No referido estudo não é considerado, por exemplo, que a queda da média de diferença de gols torna ilusória (uma) certa igualdade entre os clubes. Na própria Inglaterra, Manchester United, Arsenal, Chelsea e Liverpool dominam o campeonato há vários anos. Na Espanha, Real Madrid e Barcelona se alternam como os campeões nacionais. Na Alemanha o mesmo pode ser dito sobre o Bayern München. Na Itália, destaque para Milan, Juventus e Inter de Milão. Considerando que cada campeonato citado tem cerca de vinte participantes na disputa e menos de cinco deles em cada país se mostra verdadeiramente capaz de disputar o título, isso coloca as conclusões dos autores em dificuldades. Se pensarmos na Champions League — o maior campeonato entre clubes da Europa — perceberemos que a disparidade ainda é maior: nos últimos vinte anos tivemos apenas os mesmos clubes citados da Inglaterra, Espanha, Itália e Alemanha nas finais.

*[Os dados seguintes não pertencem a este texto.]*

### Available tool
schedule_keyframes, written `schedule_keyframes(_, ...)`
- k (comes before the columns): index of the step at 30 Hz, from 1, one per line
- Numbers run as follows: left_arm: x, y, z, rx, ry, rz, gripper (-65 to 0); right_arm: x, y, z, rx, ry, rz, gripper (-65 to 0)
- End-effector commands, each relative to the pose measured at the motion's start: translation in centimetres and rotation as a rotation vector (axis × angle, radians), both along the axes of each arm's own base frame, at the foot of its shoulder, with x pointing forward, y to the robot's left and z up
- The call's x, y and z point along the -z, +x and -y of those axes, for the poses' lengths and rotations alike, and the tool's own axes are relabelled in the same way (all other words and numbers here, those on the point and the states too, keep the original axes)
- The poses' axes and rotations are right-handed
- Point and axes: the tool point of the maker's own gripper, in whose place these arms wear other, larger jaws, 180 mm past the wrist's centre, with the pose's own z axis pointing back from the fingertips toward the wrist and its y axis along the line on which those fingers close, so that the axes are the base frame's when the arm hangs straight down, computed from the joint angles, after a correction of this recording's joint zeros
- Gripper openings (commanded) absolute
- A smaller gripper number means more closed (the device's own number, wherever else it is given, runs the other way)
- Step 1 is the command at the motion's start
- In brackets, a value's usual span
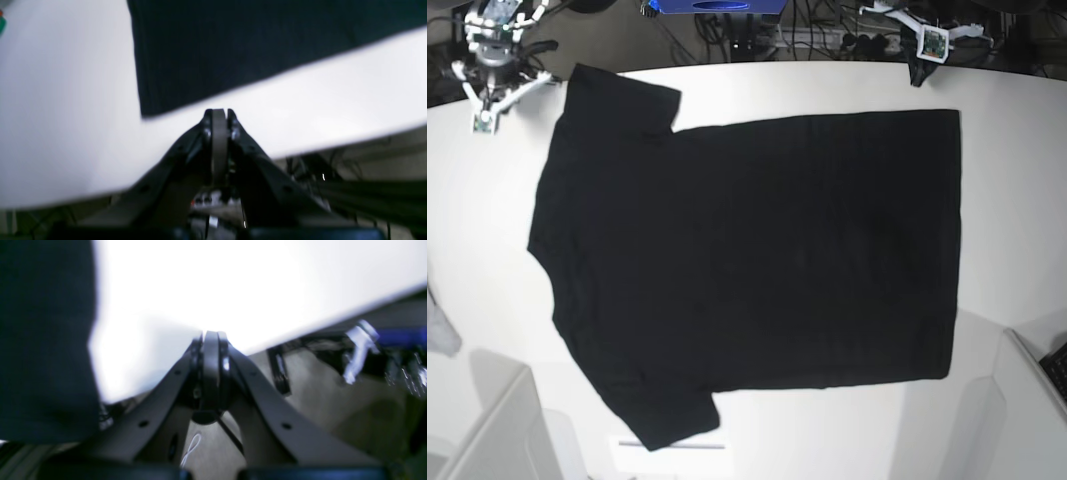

Logo, o abismo não se limita à diminuição de diferença de gols nas partidas. Os jogos se tornaram mais duros e a competitividade, nas partidas, aumentou. Entretanto, a grande diferença de valores pagos parece motivar a construção de estratégias que ultrapassam as linhas do campo de jogo. No Brasil, particularmente, isso se dá através do favorecimento desta ou daquela agremiação, seja por interferência de juízes de futebol na fabricação de resultados, seja nas mudanças de regulamento ao longo da competição: tudo a vista de todos e sem que isso se transforme num problema real, de grande dimensão, camuflado por outras discussões vazias que se assentam na rivalidade entre clubes para justificar a negação de um favorecimento explícito, transformando-o em algo inusitado ou raro, que tenderia a se repetir com todos e não apenas com uma agremiação. Nada disso é raro e nem se dá ao acaso: em grande medida, ao longo dos anos, os arranjos das competições, seus vencedores e toda a história acontecida durante os jogos, nos levam a apontar o favorecimento àquelas equipes pertencentes ao, aqui, nesta pesquisa, denominado centro.